Bir şey diyemiyordum gözlerimden süzülen yaşlardan üstüm başım ıslanmıştı. Aşkın da ağlıyordu. Kısık sesle:
- Buna "Huzur ve saadet yaşları” deniyor değil mi?
- Öyle Aşkın Bey kardeşim, öyle deniyor. Ne hikmettir ki; uzaktan yakından tanımadığımız insanlar Müslüman olmakla şerefleniyor, biz burada mutluluk gözyaşları akıtıyoruz. Niçin?
- Tam bilemiyorum.
- Bir kişi, birkaç insan Cehennem’de yanmaktan kurtuldu diye. Belki sizlerle bir daha hiç karşılaşmayacağız. Sizlerin Müslüman olmasının bize, milletimize, devletimize maddi bir kazancı da yok, zararı da…
- Biliyorum öyle olduğunu.
- Bu ne güzel bir hissiyat yâ Rabbî! diyebildim sadece.
Gözlerim dolu dolu boşandı defalarca. O halet-i ruhiyeyle de vedalaştım. Başım önde yürüdüm yürüdüm. Ağlamıyordum lakin göz pınarlarıma hükmüm geçmiyordu.

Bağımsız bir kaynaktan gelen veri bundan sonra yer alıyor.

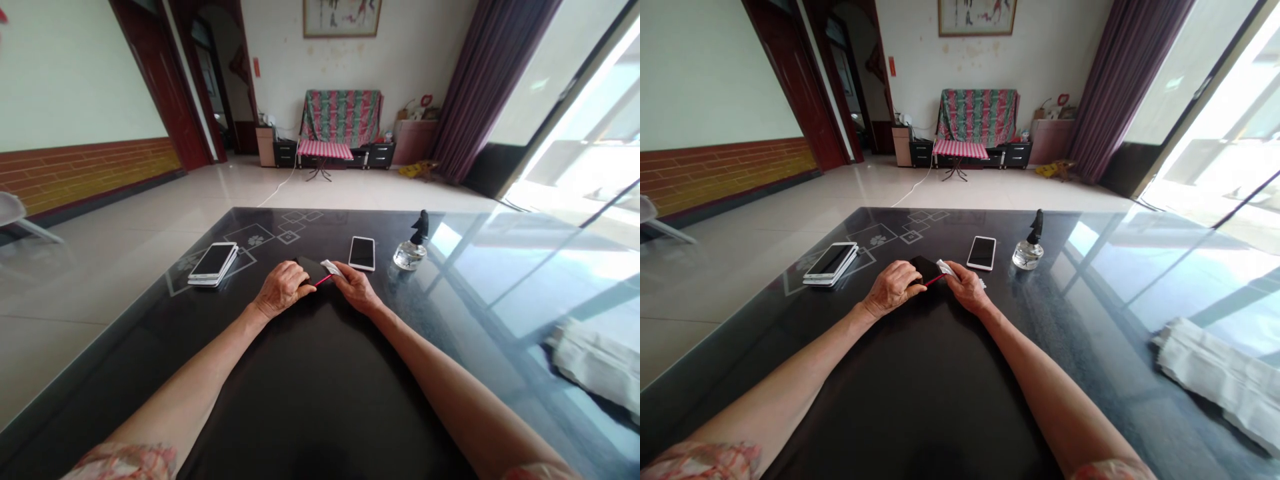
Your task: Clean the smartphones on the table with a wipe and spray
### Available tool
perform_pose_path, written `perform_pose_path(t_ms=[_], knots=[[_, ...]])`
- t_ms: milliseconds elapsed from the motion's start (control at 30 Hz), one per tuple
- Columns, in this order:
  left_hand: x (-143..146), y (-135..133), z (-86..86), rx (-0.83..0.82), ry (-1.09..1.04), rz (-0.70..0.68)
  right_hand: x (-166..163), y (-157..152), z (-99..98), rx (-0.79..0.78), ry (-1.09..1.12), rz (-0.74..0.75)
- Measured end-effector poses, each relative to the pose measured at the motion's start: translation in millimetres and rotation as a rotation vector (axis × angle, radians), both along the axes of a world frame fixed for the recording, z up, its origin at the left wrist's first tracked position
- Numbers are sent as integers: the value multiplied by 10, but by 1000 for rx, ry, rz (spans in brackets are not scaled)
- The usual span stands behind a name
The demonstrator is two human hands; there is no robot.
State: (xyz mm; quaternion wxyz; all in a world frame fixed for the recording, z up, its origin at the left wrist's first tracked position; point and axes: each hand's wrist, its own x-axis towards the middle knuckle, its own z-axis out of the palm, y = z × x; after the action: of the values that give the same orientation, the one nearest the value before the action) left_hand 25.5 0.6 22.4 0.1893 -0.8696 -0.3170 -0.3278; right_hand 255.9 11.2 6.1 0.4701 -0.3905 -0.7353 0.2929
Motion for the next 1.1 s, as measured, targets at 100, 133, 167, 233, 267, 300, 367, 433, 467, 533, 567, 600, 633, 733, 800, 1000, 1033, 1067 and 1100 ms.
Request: perform_pose_path(t_ms=[100, 133, 167, 233, 267, 300, 367, 433, 467, 533, 567, 600, 633, 733, 800, 1000, 1033, 1067, 1100], knots=[[18, 49, -4, -51, 5, -37, 6, 22, -13, -46, 49, 16], [24, 72, -15, -74, 7, -46, 7, 27, -14, -63, 59, 24], [29, 98, -30, -99, 13, -51, 8, 31, -14, -79, 67, 32], [38, 153, -67, -165, 44, -49, 7, 37, -15, -95, 76, 46], [42, 182, -86, -203, 68, -46, 5, 41, -18, -97, 81, 50], [45, 209, -102, -242, 93, -43, 3, 44, -22, -96, 87, 50], [48, 259, -122, -306, 129, -31, -3, 52, -32, -98, 96, 50], [44, 294, -121, -352, 143, -18, -6, 61, -41, -105, 102, 55], [39, 306, -114, -371, 148, -10, -6, 65, -42, -109, 104, 61], [24, 320, -93, -405, 164, 1, -7, 70, -40, -116, 108, 76], [15, 323, -80, -420, 176, 2, -7, 70, -36, -121, 109, 82], [6, 324, -67, -434, 191, -1, -8, 70, -31, -125, 106, 87], [-2, 324, -55, -447, 207, -8, -9, 69, -26, -127, 99, 88], [-19, 316, -28, -488, 255, -20, -13, 62, -17, -129, 82, 92], [-20, 302, -13, -511, 281, -11, -15, 59, -18, -132, 81, 105], [22, 249, 60, -504, 330, -26, -5, 71, -31, -126, 67, 108], [33, 245, 72, -479, 325, -34, -4, 73, -31, -131, 72, 107], [45, 242, 82, -447, 316, -40, -4, 75, -32, -140, 81, 108], [54, 242, 87, -412, 303, -44, -7, 76, -33, -154, 91, 109]])
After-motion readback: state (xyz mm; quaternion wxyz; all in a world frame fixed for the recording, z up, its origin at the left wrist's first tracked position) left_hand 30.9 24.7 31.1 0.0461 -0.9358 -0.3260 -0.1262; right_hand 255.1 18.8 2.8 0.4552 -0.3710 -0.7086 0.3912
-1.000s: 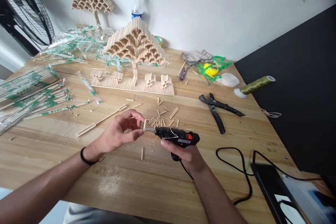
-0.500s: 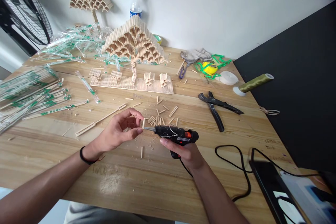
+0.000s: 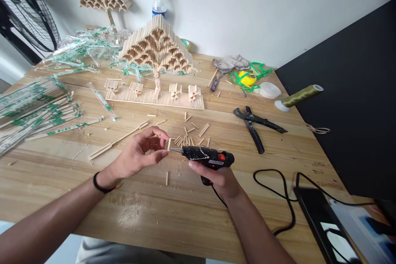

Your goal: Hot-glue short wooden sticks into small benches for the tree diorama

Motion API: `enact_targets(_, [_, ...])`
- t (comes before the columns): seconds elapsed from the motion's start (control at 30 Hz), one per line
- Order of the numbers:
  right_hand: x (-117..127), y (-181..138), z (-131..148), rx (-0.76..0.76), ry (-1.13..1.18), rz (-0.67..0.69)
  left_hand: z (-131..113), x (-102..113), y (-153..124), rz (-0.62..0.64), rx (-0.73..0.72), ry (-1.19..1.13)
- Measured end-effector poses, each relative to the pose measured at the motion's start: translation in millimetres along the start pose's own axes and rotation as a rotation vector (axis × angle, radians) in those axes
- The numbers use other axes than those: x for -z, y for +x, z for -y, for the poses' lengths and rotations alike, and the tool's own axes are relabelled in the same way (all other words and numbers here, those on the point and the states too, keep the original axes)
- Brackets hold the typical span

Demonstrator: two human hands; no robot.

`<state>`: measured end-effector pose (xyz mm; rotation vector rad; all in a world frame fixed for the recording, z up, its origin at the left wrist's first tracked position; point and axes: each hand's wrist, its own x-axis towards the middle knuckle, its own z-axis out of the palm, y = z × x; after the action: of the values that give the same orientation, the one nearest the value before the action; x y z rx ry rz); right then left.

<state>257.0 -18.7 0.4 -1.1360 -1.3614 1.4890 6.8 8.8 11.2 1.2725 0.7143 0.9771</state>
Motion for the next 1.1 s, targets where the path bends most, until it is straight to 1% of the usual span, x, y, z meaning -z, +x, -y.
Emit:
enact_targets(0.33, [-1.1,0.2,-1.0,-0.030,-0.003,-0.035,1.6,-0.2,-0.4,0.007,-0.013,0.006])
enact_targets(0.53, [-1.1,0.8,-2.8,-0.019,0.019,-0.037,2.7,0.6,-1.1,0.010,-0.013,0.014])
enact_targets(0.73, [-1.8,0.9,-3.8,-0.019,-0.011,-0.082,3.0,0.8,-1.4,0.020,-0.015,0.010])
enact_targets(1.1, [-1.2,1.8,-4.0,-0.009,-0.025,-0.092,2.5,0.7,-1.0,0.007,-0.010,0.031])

Kaldırımlar gittikçe nemleniyor, gölgeler koyulaşıyor. Dönemeçte karşıma ansızın Bülent Oran çıkıverdi. Yürüyen çınar, yüzü kırış kırış, eli titriyor. İncecik de bir hırıltı duyuluyor ara ara. “Yaşlılık hali” diye düşünürken o kibarca selam verdi:
- Biliyor musun Ragıp Bey?
- Neyi?
- Bizim hanım Ayşe Şasa ablan da…
- Ne oldu Ayşe ablaya?
- Yok telaşlanma! O da tövbekâr oldu!
- Ne dedin?
- Dedim gitti.
- !!!
- Sevineceğini düşündüğüm için haber vereyim dedim.
- Mübarek olsun…
DEVAMI YARIN
Ragıp Karadayı'nın önceki yazıları...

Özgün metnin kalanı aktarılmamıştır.